Creditors attempting to collect money may swoop in when a beneficiary receives a direct gift. Minors might not have the resources or capacity to repel or assuage these creditors, especially if your estate plan was insufficient and gave assets to beneficiaries who did not expect them. More than anything, minors receiving direct gifts will require structure so that they do not squander the assets or lose them in business dealings they do not fully comprehend.

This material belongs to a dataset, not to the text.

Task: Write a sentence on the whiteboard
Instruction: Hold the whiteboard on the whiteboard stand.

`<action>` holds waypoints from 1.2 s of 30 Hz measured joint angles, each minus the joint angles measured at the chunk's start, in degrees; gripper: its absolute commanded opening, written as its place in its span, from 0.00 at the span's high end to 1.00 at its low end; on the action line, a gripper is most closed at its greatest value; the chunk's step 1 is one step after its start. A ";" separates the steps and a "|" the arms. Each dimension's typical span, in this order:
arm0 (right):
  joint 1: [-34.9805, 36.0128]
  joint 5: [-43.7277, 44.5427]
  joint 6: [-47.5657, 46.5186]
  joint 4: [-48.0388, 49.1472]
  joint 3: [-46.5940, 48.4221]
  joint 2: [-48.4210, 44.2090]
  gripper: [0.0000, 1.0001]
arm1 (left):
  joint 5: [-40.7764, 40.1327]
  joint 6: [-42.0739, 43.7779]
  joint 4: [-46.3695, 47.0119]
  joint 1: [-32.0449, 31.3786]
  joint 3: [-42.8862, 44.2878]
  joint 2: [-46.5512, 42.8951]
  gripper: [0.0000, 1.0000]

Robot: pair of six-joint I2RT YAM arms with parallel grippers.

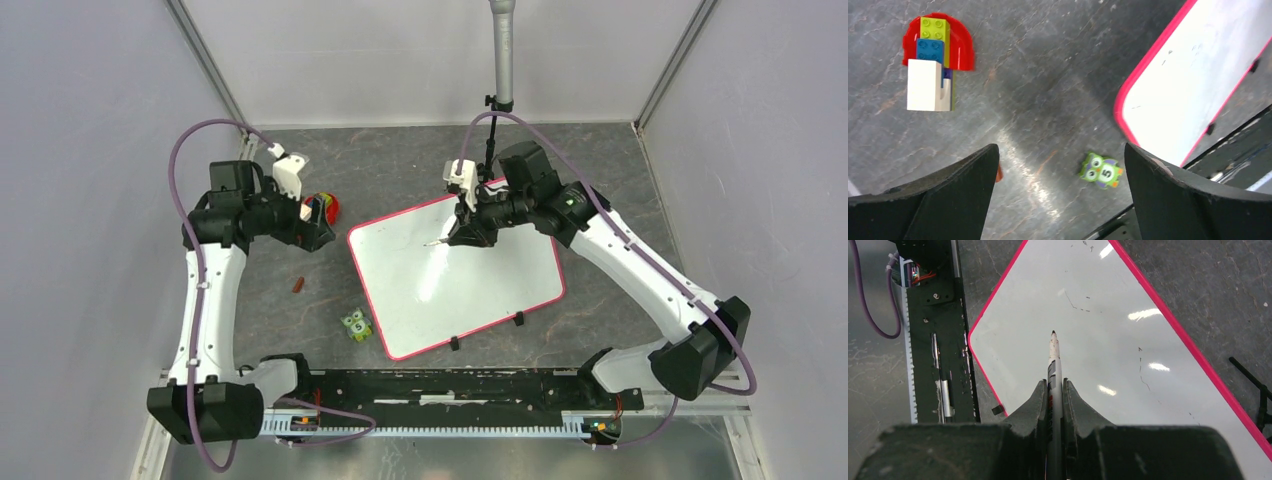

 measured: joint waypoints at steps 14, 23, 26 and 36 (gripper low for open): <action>2.95 3.87 -0.42 -0.79 0.52 1.31 1.00 | 0.76 -14.56 7.28 -0.33 -3.45 -9.18 0.00; 2.95 4.09 -1.60 -2.36 -0.33 0.79 1.00 | 11.39 -13.73 6.49 -0.42 -4.11 -4.28 0.00; 2.95 4.07 -2.03 -2.73 -0.33 0.68 1.00 | 13.16 -13.29 6.43 -1.18 -4.74 -4.22 0.00; 2.95 4.15 -2.23 -3.06 0.44 0.76 1.00 | 14.97 -12.17 4.87 -4.46 -4.87 -1.60 0.01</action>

Before you consider whether or not to give a minor a direct gift, you should reach out to a skilled Des Moines estate planning lawyer to discuss how to protect your beneficiaries.

How can you protect minors receiving direct gifts in Iowa?

In the Hawkeye State, you have a few options at your disposal, most stemming from the establishment of custodial accounts and/or trusts. Some of your options are as follows:

  • Custodial account: This method can be adapted to fit your needs, but it provides structure to when and how the minor receives the assets until he or she reaches a certain age, upon which time the assets are directly passed on to the recipient, including all investment and management choices.
  • Irrevocable trusts: This method lets assets be utilized for a wide range of needs, including medical costs or the purchase of real estate, but a trustee can manage the assets even after the recipient reaches the age of 18 or turns 21.
  • Minor trusts: This method applies assets for minor beneficiaries with limited exceptions and, once the beneficiary turns 21, affords him or her the opportunity to withdraw assets from the trust. Any assets not withdrawn can be kept in the trust, which can then be converted to another type of irrevocable trust that permits continued annual exclusion gifts to be made to a beneficiary.